Embedding yourself once more into those loving social circles is necessary if you’re going to get out of your bad relationship. Your friends and family will support your decision, they will provide you with the emotional assurance you need to feel that you can live on your own again, and they will provide you with safe spaces to stay throughout the process, especially if it involves moving out of your current living situation.


“If you’re upfront with all the men you meet,

you’ll find most of them will totally understand.”

2. Make it clear that you’re unhappy.

There’s a good chance your man won’t have any idea you want to leave him. To prevent the split from feeling too shocking, make sure he knows well beforehand that you’re not happy in the relationship and you’re thinking of ending it.

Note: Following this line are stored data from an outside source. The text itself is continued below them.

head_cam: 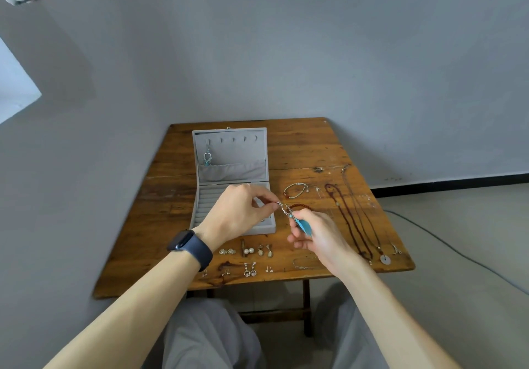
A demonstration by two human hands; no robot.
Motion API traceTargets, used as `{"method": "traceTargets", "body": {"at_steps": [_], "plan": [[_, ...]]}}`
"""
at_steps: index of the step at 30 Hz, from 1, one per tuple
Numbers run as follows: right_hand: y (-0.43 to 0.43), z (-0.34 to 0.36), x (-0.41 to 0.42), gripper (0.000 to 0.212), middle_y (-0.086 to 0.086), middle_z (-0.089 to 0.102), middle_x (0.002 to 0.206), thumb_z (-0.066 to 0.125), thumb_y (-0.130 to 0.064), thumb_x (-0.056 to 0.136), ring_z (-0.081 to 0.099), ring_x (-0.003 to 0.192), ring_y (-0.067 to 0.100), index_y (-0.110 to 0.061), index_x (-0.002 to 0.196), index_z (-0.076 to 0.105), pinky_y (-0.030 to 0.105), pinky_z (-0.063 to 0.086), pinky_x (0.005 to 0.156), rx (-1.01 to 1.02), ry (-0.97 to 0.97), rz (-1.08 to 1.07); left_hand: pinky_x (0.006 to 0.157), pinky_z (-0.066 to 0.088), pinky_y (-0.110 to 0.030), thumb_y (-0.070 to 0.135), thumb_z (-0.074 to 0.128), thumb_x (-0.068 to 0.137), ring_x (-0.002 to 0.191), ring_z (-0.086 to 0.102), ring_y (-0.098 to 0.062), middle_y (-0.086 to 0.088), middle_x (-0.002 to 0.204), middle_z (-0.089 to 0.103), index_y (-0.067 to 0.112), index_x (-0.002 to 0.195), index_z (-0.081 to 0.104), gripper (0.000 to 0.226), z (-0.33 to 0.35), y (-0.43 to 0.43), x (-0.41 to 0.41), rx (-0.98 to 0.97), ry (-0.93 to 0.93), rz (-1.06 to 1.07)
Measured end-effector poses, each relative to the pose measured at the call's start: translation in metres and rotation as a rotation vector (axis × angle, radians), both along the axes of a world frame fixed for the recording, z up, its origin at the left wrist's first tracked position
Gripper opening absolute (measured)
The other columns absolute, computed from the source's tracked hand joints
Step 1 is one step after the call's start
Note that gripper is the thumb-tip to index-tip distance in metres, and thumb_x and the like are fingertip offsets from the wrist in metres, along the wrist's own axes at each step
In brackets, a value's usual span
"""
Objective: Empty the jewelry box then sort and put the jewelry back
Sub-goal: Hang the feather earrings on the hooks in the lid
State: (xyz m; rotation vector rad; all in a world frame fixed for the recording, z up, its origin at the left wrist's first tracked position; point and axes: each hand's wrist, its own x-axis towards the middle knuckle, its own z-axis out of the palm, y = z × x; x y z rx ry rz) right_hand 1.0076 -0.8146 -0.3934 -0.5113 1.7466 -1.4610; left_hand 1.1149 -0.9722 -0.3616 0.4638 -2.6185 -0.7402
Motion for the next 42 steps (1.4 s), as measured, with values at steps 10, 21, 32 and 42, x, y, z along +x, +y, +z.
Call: {"method": "traceTargets", "body": {"at_steps": [10, 21, 32, 42], "plan": [[-0.011, 0.002, -0.003, 0.032, 0.002, 0.067, 0.078, 0.051, -0.039, 0.101, 0.065, 0.075, 0.017, -0.016, 0.086, 0.065, 0.033, 0.052, 0.074, 0.007, -0.187, -0.190, 0.068, 0.060, -0.032, 0.039, 0.061, 0.098, 0.080, 0.065, -0.010, 0.010, 0.099, 0.070, 0.027, 0.106, 0.073, 0.019, 0.011, -0.009, 0.008, -0.377, 0.004, -0.034], [-0.020, -0.012, 0.010, 0.031, -0.021, 0.068, 0.110, 0.061, -0.047, 0.095, 0.059, 0.103, -0.006, -0.029, 0.119, 0.069, 0.014, 0.042, 0.081, 0.001, 0.433, 0.126, 0.067, 0.059, -0.031, 0.038, 0.060, 0.095, 0.079, 0.064, -0.012, 0.011, 0.091, 0.068, 0.028, 0.098, 0.073, 0.016, 0.020, -0.014, 0.005, -0.422, -0.209, -0.051], [-0.022, -0.011, 0.002, 0.027, 0.000, 0.063, 0.076, 0.054, -0.028, 0.101, 0.062, 0.080, 0.018, -0.013, 0.087, 0.072, 0.040, 0.052, 0.085, -0.093, 0.013, 0.032, 0.075, 0.056, -0.023, 0.029, 0.064, 0.097, 0.086, 0.066, -0.007, 0.014, 0.099, 0.069, 0.028, 0.104, 0.072, 0.011, 0.014, -0.020, 0.005, -0.113, -0.164, -0.124], [-0.021, -0.017, 0.000, 0.030, 0.000, 0.075, 0.104, 0.047, -0.034, 0.104, 0.069, 0.102, 0.021, -0.016, 0.115, 0.069, 0.038, 0.051, 0.093, -0.101, -0.094, 0.089, 0.075, 0.057, -0.027, 0.024, 0.065, 0.096, 0.073, 0.073, -0.011, 0.005, 0.089, 0.072, 0.017, 0.096, 0.071, 0.009, 0.019, -0.022, -0.003, 0.373, -0.171, -0.056]]}}
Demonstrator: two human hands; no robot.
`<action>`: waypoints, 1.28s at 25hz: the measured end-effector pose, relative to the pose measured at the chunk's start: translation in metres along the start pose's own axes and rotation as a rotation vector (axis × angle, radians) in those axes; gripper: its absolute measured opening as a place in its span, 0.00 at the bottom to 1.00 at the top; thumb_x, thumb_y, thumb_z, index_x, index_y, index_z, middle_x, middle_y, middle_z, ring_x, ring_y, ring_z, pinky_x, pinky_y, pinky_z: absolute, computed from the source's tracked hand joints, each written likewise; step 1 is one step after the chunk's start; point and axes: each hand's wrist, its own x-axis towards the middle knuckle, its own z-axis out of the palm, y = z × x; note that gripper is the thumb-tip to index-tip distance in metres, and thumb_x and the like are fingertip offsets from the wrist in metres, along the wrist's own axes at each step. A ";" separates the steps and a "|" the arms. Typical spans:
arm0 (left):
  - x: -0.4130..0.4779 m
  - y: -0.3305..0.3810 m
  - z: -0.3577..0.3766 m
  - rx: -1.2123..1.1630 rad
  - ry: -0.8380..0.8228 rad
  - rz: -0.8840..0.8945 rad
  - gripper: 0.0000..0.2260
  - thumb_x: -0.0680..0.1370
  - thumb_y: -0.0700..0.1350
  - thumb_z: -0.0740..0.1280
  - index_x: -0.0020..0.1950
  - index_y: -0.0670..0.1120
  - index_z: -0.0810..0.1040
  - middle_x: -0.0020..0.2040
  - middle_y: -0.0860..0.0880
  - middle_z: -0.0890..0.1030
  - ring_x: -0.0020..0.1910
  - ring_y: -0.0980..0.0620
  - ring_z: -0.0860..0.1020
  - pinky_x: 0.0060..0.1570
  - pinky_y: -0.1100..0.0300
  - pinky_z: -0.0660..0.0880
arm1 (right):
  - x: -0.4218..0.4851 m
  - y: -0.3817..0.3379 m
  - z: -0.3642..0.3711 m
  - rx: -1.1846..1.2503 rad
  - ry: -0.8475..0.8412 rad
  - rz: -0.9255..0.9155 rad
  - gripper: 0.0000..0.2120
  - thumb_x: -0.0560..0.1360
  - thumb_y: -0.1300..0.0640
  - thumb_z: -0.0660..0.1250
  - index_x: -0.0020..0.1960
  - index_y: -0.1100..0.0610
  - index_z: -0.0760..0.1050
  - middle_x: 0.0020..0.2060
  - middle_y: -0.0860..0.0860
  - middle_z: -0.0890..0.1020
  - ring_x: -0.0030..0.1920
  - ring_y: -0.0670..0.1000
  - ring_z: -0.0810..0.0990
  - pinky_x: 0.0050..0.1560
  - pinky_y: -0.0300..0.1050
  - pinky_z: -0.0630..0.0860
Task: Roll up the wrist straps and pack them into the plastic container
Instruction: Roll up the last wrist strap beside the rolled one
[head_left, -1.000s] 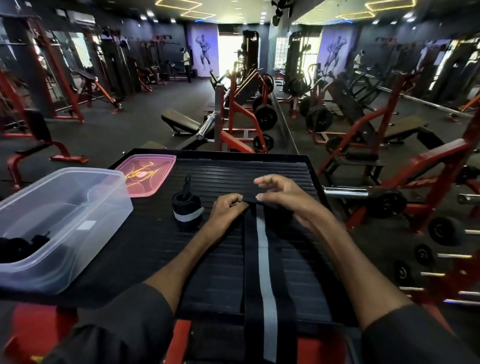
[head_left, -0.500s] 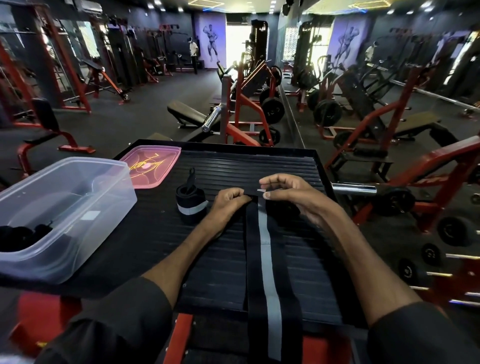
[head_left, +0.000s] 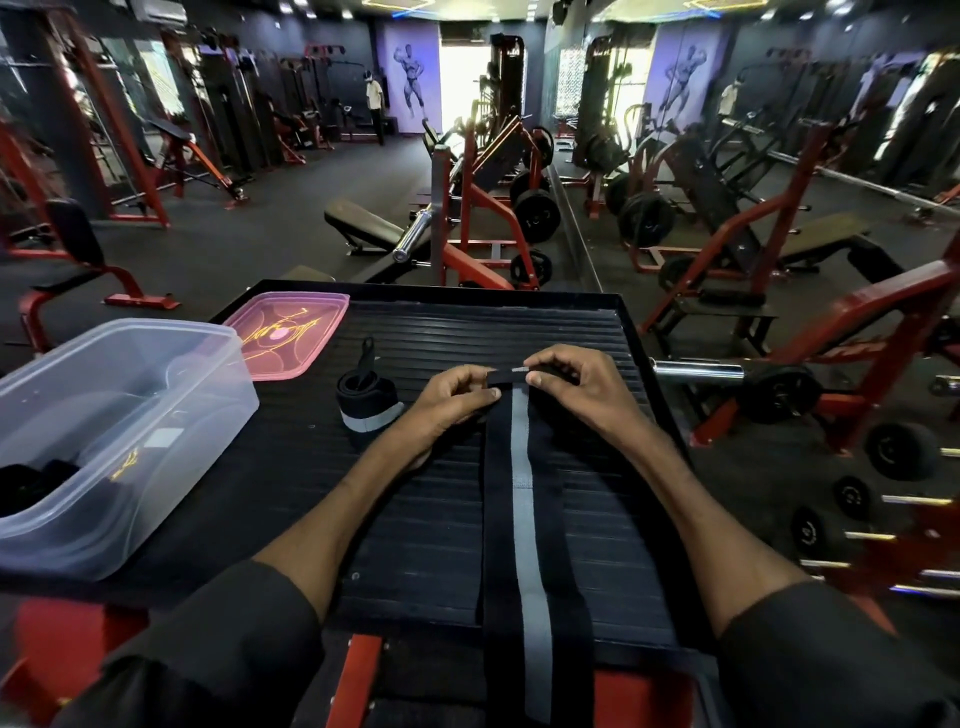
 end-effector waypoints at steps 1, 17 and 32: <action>0.001 0.001 0.000 -0.021 0.002 -0.011 0.08 0.79 0.43 0.71 0.57 0.47 0.81 0.49 0.48 0.77 0.47 0.56 0.80 0.45 0.67 0.77 | 0.000 0.001 0.000 -0.016 0.002 -0.009 0.08 0.75 0.59 0.75 0.54 0.57 0.85 0.48 0.49 0.87 0.52 0.47 0.85 0.59 0.51 0.81; 0.007 -0.007 0.004 0.323 0.138 0.202 0.09 0.78 0.43 0.72 0.57 0.51 0.82 0.53 0.44 0.84 0.50 0.48 0.82 0.54 0.55 0.78 | -0.002 0.000 0.009 0.085 0.033 -0.038 0.06 0.75 0.64 0.75 0.51 0.60 0.84 0.45 0.52 0.87 0.48 0.50 0.86 0.53 0.49 0.82; 0.001 0.001 0.008 0.295 0.223 0.368 0.13 0.70 0.37 0.78 0.52 0.49 0.84 0.50 0.52 0.86 0.49 0.58 0.83 0.53 0.66 0.77 | -0.001 -0.002 0.001 0.537 -0.193 0.542 0.17 0.77 0.48 0.72 0.59 0.59 0.82 0.49 0.51 0.84 0.51 0.50 0.80 0.53 0.45 0.75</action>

Most relatively healthy breakups take weeks, if not months, to play out. This timeline gives you and your man time to acclimate to the idea of being apart, to begin to take care of the logistical elements of your split, and to generally exit on as mutual terms as possible.

Unless you live within a truly abusive relationship where your safety is at stake, it’s better to end things gradually and mutually than to incur the karma of a sudden, unexpected split.

3. Don’t remain friends.

If you and your man travel in similar social circles, then act friendly and civil towards him, but do NOT entertain the thought of remaining close friends. Not yet, at least.

You need time and space to reconfigure your feelings toward him, to process a lot of the negativity, resentment, or just plain boredom you accumulated with him, and to figure out who you are without him acting as a serious pillar within your life.

Aside from your personal needs, you and your man’s relationship needs this space to determine what form it will take now that you’re no longer lovers and never will be again.

4. Date new people.

Following the end of a bad relationship, there’s nothing healthier than meeting and dating a lot of new people.

Jumping into a new serious relationship all but guarantees total failure. Casually dating a lot of new people after a serious breakup gives you the ability to reset your expectations and to explore what sort of man you might want to date next.

Don’t worry about the morality of being a little more promiscuous or uncommitted than you’re accustomed to. If you’re upfront with all the men you meet, you’ll find most of them will totally understand and will be more than open to providing you your new needs.